A Structural and Mathematical Modeling Analysis of the Likelihood of Antibody-Dependent Enhancement in Influenza

Abstract

Broadly neutralizing monoclonal antibodies (bNAbs) for viral infections, such as HIV, respiratory syncytial virus (RSV), and influenza, are increasingly entering clinical development. For influenza, most neutralizing antibodies target influenza virus hemagglutinin. These bNAbs represent an emerging, promising modality for treatment and prophylaxis of influenza due to their multiple mechanisms of antiviral action and generally safe profile. Preclinical work in other viral diseases, such as dengue, has demonstrated the potential for antibody-based therapies to enhance viral uptake, leading to enhanced viremia and worsening of disease. This phenomenon is referred to as antibody-dependent enhancement (ADE). In the context of influenza, ADE has been used to explain several preclinical and clinical phenomena. Using structural and viral kinetics modeling, we assess the role of ADE in the treatment of influenza with a bNAb.

Figure 1

Surface Representation of HA Homotrimer Molecule.
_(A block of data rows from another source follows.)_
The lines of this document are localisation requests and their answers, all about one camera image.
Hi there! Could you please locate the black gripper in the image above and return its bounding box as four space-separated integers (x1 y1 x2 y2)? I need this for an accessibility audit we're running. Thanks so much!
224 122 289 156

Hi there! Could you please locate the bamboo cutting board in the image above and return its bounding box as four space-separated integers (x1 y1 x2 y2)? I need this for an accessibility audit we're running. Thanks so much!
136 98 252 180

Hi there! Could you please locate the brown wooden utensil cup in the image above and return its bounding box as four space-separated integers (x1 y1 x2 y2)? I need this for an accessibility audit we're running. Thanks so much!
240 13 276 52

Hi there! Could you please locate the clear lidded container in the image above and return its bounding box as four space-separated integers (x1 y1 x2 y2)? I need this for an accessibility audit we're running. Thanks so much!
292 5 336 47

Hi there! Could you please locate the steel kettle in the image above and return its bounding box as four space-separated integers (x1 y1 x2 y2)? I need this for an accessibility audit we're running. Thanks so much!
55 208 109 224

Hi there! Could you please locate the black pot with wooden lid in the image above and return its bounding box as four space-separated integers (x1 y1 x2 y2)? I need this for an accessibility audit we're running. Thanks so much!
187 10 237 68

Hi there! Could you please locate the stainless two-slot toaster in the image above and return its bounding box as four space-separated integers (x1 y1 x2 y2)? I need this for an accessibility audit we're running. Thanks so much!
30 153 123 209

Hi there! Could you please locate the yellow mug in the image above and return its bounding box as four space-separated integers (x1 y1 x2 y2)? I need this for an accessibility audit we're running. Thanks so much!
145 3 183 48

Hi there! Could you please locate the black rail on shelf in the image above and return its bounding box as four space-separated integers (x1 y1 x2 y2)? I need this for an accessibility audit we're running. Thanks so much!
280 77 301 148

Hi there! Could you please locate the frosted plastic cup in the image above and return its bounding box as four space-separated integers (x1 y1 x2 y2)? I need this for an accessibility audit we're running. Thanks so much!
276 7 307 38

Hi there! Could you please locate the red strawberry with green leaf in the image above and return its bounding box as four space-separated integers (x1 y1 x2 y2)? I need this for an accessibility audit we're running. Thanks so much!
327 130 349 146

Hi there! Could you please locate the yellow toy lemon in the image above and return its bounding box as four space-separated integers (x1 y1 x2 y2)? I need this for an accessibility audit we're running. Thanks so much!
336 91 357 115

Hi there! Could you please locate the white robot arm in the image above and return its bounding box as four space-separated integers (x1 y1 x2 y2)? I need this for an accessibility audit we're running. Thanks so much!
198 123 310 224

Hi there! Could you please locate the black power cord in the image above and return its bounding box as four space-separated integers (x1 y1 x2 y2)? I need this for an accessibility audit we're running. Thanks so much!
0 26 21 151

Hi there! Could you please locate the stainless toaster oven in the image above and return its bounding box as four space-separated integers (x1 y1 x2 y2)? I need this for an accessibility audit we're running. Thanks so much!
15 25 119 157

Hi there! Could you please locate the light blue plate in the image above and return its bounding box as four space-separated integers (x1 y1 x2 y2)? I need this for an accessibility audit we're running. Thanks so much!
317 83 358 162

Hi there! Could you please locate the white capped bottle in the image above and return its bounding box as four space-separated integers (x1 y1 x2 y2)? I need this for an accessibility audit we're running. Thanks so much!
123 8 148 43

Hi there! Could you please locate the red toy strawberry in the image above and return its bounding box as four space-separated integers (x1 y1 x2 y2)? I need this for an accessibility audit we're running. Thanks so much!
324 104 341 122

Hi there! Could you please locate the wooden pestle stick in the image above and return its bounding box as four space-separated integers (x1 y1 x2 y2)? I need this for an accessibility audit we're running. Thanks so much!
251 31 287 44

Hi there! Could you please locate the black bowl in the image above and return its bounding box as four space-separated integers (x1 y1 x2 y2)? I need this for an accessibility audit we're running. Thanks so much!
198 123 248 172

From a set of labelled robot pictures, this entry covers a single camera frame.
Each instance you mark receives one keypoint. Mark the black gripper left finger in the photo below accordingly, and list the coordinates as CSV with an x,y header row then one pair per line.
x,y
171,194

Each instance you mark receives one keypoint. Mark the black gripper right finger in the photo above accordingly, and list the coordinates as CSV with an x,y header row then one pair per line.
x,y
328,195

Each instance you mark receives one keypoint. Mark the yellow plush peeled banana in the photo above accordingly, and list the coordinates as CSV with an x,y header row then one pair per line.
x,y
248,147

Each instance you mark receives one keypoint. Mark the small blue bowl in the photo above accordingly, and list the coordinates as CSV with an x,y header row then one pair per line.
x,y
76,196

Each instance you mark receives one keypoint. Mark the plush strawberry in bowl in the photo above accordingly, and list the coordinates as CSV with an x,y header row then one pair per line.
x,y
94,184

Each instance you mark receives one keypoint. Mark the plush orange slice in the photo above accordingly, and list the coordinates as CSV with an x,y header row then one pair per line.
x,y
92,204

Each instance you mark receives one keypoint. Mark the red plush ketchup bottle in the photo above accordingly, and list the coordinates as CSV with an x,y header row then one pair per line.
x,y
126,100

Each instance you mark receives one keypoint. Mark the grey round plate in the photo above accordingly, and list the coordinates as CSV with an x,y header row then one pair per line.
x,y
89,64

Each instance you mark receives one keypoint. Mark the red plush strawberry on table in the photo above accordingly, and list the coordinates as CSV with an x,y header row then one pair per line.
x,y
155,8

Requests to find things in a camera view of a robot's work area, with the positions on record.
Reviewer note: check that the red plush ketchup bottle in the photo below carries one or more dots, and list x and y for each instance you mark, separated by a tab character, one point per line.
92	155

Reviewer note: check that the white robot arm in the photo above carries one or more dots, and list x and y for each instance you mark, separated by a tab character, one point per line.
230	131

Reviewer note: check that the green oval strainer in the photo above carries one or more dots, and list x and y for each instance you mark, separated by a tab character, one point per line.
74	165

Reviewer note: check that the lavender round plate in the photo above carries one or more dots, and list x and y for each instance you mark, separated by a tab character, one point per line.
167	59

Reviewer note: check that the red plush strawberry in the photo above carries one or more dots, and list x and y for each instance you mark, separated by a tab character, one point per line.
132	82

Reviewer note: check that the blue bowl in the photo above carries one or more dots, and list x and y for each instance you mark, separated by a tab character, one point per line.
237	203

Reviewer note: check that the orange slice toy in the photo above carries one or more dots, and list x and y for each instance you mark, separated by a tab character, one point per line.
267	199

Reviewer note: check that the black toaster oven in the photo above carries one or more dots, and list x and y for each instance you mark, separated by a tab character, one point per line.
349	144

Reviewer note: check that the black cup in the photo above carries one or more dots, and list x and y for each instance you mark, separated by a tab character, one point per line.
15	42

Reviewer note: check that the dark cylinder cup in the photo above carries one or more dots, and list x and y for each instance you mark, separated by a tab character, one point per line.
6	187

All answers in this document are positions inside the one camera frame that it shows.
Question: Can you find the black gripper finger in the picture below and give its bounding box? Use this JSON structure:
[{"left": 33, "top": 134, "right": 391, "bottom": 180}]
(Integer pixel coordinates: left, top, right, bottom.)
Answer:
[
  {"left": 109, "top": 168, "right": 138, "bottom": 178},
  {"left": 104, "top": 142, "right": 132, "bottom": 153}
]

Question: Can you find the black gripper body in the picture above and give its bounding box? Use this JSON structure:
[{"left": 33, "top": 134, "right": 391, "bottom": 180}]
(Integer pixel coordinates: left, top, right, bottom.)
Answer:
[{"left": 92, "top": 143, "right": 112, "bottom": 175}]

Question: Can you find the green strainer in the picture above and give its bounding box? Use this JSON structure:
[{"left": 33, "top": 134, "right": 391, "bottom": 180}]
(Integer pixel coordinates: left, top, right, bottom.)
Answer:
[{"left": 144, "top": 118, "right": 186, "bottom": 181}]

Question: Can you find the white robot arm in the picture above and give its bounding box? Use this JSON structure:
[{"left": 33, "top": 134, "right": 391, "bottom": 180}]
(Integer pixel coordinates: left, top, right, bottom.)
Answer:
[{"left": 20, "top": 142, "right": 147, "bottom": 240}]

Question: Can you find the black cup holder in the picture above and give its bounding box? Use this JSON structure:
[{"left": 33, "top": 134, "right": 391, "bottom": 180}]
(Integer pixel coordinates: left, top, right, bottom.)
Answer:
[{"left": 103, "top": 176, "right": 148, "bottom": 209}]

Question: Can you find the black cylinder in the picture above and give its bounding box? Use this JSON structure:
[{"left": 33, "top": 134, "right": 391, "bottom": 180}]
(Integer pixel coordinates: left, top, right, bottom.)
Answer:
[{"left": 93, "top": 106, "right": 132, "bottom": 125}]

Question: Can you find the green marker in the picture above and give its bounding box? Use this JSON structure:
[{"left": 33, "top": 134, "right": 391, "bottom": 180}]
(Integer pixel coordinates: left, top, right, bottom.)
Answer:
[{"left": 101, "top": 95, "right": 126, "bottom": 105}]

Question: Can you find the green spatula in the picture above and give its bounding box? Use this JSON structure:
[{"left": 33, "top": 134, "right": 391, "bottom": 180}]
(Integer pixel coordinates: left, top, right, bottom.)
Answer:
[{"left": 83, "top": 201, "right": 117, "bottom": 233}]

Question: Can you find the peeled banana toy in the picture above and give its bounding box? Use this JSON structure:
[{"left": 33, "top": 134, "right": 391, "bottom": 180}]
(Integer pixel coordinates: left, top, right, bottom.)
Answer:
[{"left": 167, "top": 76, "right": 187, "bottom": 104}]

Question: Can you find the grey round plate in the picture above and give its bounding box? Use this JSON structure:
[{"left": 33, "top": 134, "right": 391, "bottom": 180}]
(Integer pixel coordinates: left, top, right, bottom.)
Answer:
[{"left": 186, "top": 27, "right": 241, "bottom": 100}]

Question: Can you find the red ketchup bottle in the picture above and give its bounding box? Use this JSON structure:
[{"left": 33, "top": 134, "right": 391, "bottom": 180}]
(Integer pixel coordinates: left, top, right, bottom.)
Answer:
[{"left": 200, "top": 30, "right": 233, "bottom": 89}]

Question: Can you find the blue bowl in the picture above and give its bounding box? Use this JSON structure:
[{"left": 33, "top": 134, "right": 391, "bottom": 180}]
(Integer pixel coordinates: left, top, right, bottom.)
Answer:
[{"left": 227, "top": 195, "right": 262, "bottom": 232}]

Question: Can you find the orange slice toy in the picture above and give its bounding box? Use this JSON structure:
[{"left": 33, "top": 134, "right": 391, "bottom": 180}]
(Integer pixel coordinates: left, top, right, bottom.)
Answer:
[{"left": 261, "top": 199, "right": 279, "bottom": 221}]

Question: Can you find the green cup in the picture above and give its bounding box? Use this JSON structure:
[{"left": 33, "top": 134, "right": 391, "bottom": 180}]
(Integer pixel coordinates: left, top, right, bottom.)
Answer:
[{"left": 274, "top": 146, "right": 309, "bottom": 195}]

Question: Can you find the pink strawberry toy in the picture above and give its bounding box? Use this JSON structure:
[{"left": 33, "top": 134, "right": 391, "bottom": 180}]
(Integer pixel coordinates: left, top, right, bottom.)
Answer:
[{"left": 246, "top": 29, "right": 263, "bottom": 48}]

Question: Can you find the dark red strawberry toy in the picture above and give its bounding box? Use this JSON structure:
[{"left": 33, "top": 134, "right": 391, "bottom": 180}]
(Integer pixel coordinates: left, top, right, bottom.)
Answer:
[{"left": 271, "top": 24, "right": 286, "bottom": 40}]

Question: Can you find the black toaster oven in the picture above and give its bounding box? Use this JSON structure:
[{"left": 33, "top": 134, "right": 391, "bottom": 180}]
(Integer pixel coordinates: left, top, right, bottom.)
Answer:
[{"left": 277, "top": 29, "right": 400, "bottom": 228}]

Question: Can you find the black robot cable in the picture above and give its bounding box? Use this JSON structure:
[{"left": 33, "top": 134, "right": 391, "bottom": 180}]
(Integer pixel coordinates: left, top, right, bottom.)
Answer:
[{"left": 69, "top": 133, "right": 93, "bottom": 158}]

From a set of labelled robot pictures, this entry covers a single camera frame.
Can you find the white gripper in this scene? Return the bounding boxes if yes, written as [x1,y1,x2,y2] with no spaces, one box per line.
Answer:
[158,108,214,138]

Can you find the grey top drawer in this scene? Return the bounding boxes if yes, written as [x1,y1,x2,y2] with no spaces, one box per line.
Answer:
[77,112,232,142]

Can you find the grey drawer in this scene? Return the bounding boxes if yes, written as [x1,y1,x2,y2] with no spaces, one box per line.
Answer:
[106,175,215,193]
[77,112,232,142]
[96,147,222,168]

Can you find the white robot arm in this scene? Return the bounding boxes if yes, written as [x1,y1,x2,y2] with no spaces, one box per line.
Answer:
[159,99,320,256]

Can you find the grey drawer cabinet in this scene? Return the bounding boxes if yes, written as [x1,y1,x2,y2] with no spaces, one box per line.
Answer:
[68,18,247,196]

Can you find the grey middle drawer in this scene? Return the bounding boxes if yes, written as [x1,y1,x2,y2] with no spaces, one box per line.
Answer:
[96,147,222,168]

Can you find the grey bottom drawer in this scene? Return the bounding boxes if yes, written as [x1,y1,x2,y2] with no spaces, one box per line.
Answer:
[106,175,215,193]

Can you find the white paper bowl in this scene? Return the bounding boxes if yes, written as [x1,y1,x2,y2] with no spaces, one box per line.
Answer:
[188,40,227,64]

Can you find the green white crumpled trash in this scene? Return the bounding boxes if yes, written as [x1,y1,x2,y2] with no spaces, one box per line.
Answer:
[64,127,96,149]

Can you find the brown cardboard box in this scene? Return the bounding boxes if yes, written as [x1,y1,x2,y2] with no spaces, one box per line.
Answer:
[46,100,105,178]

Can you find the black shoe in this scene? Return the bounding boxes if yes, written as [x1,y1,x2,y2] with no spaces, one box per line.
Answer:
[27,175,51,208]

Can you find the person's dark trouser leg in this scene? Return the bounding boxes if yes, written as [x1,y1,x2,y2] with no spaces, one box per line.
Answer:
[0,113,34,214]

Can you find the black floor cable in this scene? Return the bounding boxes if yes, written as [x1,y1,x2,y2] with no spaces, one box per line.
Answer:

Each monomer shown in green, cyan, or light green illustrating the neutralizing epitopes (shown in red) of the corresponding stem-binding broadly neutralizing antibodies. The epitopes were identified using the PISA server based on antibody co-crystal structures with the HA molecule.

Figure 2

Epitopes for Antibodies to HA2 in Pre- and Post-fusion Conformation. Epitope mapping by phage display had shown that the anti-HA2 antibodies bind to residues 32–76 of HA2 molecule [35]. These residues are shown in red on one molecule of the homotrimer in the (a) pre-fusion and (B) post-fusion conformations of the HA2 crystal structure. The fusion loop residues are shown in black on the pre-fusion form of HA. In the post-fusion state, the fusion peptide is not observed in the crystal structure and is therefore shown as a schematic (black line). In the pre-fusion conformation, most of the HA2 subunit residues are covered by the HA1 subunit, for clarity one HA2 subunit is shown in the insert. More specifically, the HA2 subunit residues 58–76 are covered by the HA1 subunit (shown in orange); therefore, these residues are not available for antibody binding. Conversely, in the post-fusion conformation, in addition to the fusion peptide, the stem residues 32 to 76 of HA2 subunit are found on the surface and are available for antibody binding.

Figure 3

Influenza Fusion with the Host Endosomal Membrane. On the virus surface HA molecules in their pre-fusion conformation are found as an ordered array of molecules, oriented to bind to the host cell surface receptor molecules. In the pre-fusion conformation (shown in state A), the HA2 subunit exists in a meta-stable conformation, anchored by the receptor-bound HA1 subunit, and is ready to undergo conformational changes (this is referred to as the spring loaded state). Upon virus internalization into the endosome of the host cell, HA undergoes a significant conformational change where the HA1 subunit first separates from the HA2 subunit (shown in state B) allowing the fusion peptide to be deployed towards the host endosomal membrane to initiate viral-host membrane fusion show in state C). To achieve successful host infection, both the pre- and post-fusion conformations are essential, for example lack of a protease cleavage within HA0 inhibiting formation of HA1 and HA2 prevents viral fusion. Interestingly, when HA1 and HA2 subunit proteins are expressed separately, only the HA1 molecule can be folded into its pre-fusion conformation; the HA2 molecule, expressed either with the viral transmembrane domain or only as a soluble domain (residues 376–481 HA0 numbering or 1–331 HA2 numbering), folds only into its post-fusion conformation.

Figure 4

Comparison of Virus Infection Models with Head- and Stem-Binding Antibodies. (Gray) Target cell-limited model with delayed virus production (Baccam et al.)[58]. (Black) Model with no antibodies (α = β₂ = β₃ = 0) and explicitly modelled virus consumption (Cao et al.)[61]; parameters V₀, p, and c optimized to match Baccam model. (Red) Head-binding antibody added at 1dpi (β₂ = 0.5 × β₁, β₃ = β₁, c₂ = c₃ = 0). (Pink) Head-binding antibody added at 1dpi without accounting for ADE (β₃ = 0). (Blue) Stem-binding antibody added at 1dpi (β₂ = β₃ = β₁, c₂ = k₂, c₃ = k₃). (Cyan) Stem-binding antibody added at 1dpi without accounting for ADE (β₃ = 0).